しかし、スコルジャ体制の堅守を取り戻さない限り、浦和の浮上は見えてこない。4試合で勝ち点「2」・19位という立ち位置を踏まえて、改善策を考えるしかないのだ。
「現実は受け止めないといけないですし、焦らないといけないと思っているので。次(3月8日のファジアーノ岡山戦)もホームでやれるのはすごいポジティブ。落ち込んでいてもしょうがないので切り替えて、次の試合は違った姿を見せたいと思います」
関根は毅然とした表情で語ったが、リーダーである彼を中心にチーム全体を奮い立たせていくべきだ。浦和のキャプテンというのは、それだけの重みのある存在。アカデミー出身だからこそ、そのことを強く認識している。

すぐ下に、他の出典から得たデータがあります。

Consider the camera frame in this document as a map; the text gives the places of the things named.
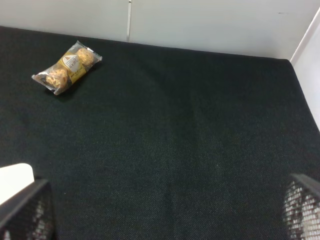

かつて山田暢久、鈴木啓太、阿部勇樹といった偉大な面々が担ってきた役割を自らも遂行し、勝てる集団を作り上げること。それが背番号「14」に課された使命なのだ。
「阿部さんとは一緒にやってるんで、その背中を見てきていますし、40歳までやってましたから、もう語ることすらできない領域ですよね…。自分はそういう重責を背負っている。しかも今年30歳ですし、SBなんで、いろんなことが重なっているんで、もっと頑張らなきゃいけない。やっぱり自分がどうこうというより、チームが勝つことが一番。そのために自分が貢献しないといけないというプレッシャーはすごくあります」
関根は少し前にこう語っていたが、苦境にいる時こそ、キャプテンとしてアクションを起こすべき。前から行くのか、ミドルブロックで構えるのか、低いところで跳ね返すのかといった判断を試合中に行うこと、必要があればスコルジャ監督とすり合わせることも重要だ。
とにかく次の岡山戦で同じことを繰り返すわけにはいかない。今度こそ、浦和の底力を見せられるように、この1週間を大事にしてほしいものである。